Eliana Johnson and Josh Dawsey, Politico, July 12, 2017
Donald Trump and his aides are quietly working with two conservative senators to dramatically scale back legal immigration — a move that would mark a fulfillment of one of the president’s biggest campaign promises.
Trump plans to get behind a bill being introduced later this summer by GOP Sens. Tom Cotton of Arkansas and David Perdue of Georgia that, if signed into law, would, by 2027, slash in half the number of legal immigrants entering the country each year, according to four people familiar with the conversations. Currently, about 1 million legal immigrants enter the country annually; that number would fall to 500,000 over the next decade.
The senators have been working closely with Stephen Miller, a senior White House official known for his hawkish stance on immigration. The issue is also a central priority for Steve Bannon, the president’s chief strategist, who has several promises to limit immigration scribbled on the walls of his office.
Though lawmakers on both sides of the aisle have at least paid lip service to the need to crack down on illegal immigration, reducing legal immigration is more controversial, even among Republicans.
The reintroduction of the bill is likely to mark the beginning of an important battle within the GOP between immigration hawks, now led by Cotton, who will have the backing of the White House, and dovish lawmakers such as Arizona’s John McCain and South Carolina’s Lindsey Graham.
The last time Republicans seriously attempted to curb legal immigration was over two decades ago, in 1996, when a Republican Congress led by Newt Gingrich pressured President Bill Clinton to include a provision that slashed legal immigration in a broader immigration reform package. It was ultimately dropped from the bill, though, after Clinton faced opposition from some of the country’s top business leaders.
The Cotton-Perdue legislation would also mark a broader shift away from the current immigration system, which favors those with family currently in the U.S., toward a merit-based approach.

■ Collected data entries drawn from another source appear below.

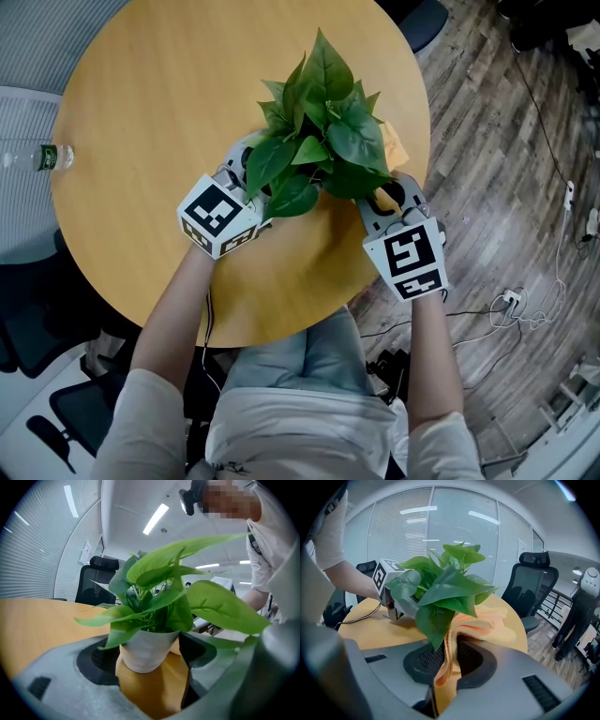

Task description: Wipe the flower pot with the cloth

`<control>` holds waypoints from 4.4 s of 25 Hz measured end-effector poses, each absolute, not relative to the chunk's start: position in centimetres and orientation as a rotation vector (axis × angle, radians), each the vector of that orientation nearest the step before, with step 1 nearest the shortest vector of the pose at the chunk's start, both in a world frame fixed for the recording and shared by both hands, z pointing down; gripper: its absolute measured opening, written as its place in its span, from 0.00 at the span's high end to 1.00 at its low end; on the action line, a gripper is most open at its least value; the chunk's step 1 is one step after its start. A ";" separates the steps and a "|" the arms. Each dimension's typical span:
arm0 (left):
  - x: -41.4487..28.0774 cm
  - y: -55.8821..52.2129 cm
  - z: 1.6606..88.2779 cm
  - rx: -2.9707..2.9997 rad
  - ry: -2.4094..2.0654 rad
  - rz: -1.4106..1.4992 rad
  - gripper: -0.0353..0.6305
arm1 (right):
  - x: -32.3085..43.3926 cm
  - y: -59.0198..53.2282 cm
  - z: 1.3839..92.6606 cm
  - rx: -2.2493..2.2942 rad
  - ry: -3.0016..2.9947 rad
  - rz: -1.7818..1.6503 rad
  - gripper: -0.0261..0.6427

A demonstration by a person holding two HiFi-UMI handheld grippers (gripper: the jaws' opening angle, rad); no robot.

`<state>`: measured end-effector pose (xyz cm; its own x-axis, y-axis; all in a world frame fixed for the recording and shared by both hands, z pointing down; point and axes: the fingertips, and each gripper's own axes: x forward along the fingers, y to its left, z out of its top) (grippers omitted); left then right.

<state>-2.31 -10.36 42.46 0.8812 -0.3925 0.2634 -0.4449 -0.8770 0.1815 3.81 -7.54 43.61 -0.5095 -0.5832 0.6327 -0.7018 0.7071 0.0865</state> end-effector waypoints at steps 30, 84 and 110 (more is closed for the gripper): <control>-1.7 -9.7 42.9 2.585 -1.113 0.313 0.35 | 2.3 -4.4 44.7 0.920 -2.288 0.274 0.89; -0.1 -10.9 42.6 2.899 -0.430 0.384 0.26 | 5.2 -10.1 44.0 0.924 -2.232 0.173 0.89; -0.3 -10.2 43.0 2.801 -0.723 0.425 0.27 | 4.3 -6.7 44.4 0.888 -2.263 0.190 0.89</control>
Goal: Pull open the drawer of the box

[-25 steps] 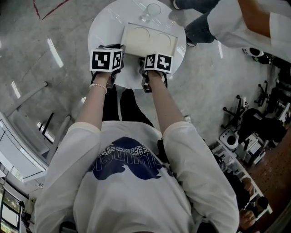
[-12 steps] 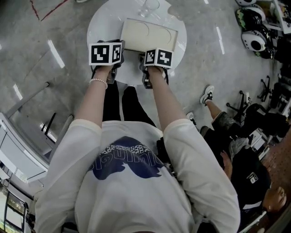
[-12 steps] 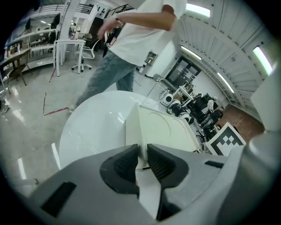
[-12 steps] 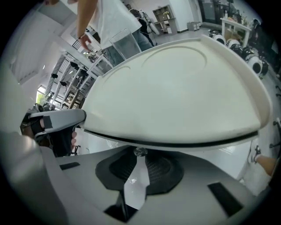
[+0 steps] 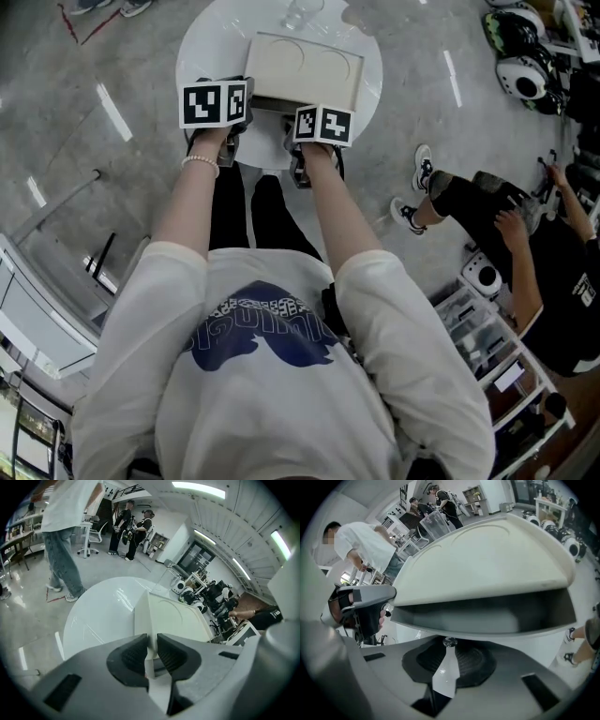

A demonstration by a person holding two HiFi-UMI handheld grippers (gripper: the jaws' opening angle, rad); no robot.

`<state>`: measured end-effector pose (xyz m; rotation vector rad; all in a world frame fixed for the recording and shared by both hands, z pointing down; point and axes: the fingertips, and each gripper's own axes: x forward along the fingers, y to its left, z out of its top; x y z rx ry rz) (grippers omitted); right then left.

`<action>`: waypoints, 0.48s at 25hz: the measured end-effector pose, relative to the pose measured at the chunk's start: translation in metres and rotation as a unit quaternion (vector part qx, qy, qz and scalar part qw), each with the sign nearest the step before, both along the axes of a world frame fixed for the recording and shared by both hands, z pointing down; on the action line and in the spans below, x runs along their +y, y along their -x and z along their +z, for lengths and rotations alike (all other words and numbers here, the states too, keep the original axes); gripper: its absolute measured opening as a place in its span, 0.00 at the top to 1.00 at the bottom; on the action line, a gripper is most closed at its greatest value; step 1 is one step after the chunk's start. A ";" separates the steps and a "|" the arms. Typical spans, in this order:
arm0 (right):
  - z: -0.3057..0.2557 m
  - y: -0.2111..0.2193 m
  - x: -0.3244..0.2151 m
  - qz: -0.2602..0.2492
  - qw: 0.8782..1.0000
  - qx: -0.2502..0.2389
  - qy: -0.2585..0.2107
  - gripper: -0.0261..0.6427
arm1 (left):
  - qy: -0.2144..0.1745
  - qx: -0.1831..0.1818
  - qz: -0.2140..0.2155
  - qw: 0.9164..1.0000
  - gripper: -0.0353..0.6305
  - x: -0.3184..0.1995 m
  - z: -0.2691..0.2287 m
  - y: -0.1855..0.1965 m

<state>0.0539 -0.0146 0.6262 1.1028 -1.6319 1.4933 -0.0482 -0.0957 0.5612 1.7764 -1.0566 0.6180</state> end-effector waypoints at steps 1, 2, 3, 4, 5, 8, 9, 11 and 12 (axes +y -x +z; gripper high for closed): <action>0.000 0.000 0.002 0.001 1.000 -0.001 0.000 0.88 | 0.000 0.000 0.000 1.000 0.84 0.000 0.000 0.000; 0.000 0.000 0.003 0.001 1.000 -0.002 0.000 0.88 | 0.000 0.000 0.000 1.000 0.84 0.000 0.000 -0.001; 0.000 0.000 0.004 0.002 1.000 -0.003 0.001 0.88 | 0.000 0.000 0.000 1.000 0.84 0.000 0.000 -0.001; 0.000 0.000 0.006 0.002 1.000 -0.004 0.001 0.88 | 0.000 0.000 -0.001 1.000 0.84 0.000 0.000 -0.001; 0.000 0.001 0.007 0.002 1.000 -0.004 0.001 0.88 | 0.001 0.001 -0.001 1.000 0.84 0.000 0.000 -0.001; 0.000 0.002 0.012 0.001 1.000 -0.006 0.003 0.88 | 0.003 0.001 -0.001 1.000 0.84 0.000 0.000 0.000; 0.000 0.002 0.013 0.001 1.000 -0.007 0.004 0.88 | 0.004 0.001 -0.002 1.000 0.84 0.000 0.000 0.000; 0.000 0.002 0.017 0.001 1.000 -0.008 0.005 0.88 | 0.006 0.000 -0.002 1.000 0.84 0.001 0.000 -0.001; -0.001 0.002 0.018 0.000 1.000 -0.008 0.005 0.88 | 0.006 0.000 -0.003 1.000 0.84 0.001 0.000 -0.001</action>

It would, for example, increase the number of green cards — which allow for permanent residency in the U.S. — that are granted on the basis of merit to foreigners in a series of categories including outstanding professors and researchers, those holding advanced degrees, and those with extraordinary ability in a particular field.
Those admitted to the U.S. on the basis of merit have accounted for less than 10 percent of all legal immigrants over the past 15 years, according to data from the Economic Policy Institute and the Department of Homeland Security’s Immigration Yearbook, and Trump pledged as a presidential candidate to shift the U.S. to a merit-based immigration system.
Miller is also working with Rep. Bob Goodlatte (R-Va.) to put new limits on sanctuary cities and has convened meetings at the White House on limiting refugees.
A senior White House official described the moves as part of a broader reorganization of the immigration system. The official said the White House particularly wanted to target welfare programs and limit citizenship and migration to those who pay taxes and earn higher wages.
A second White House official said the push is real, “but it’s a difficult one in the current Congress, and we know that.”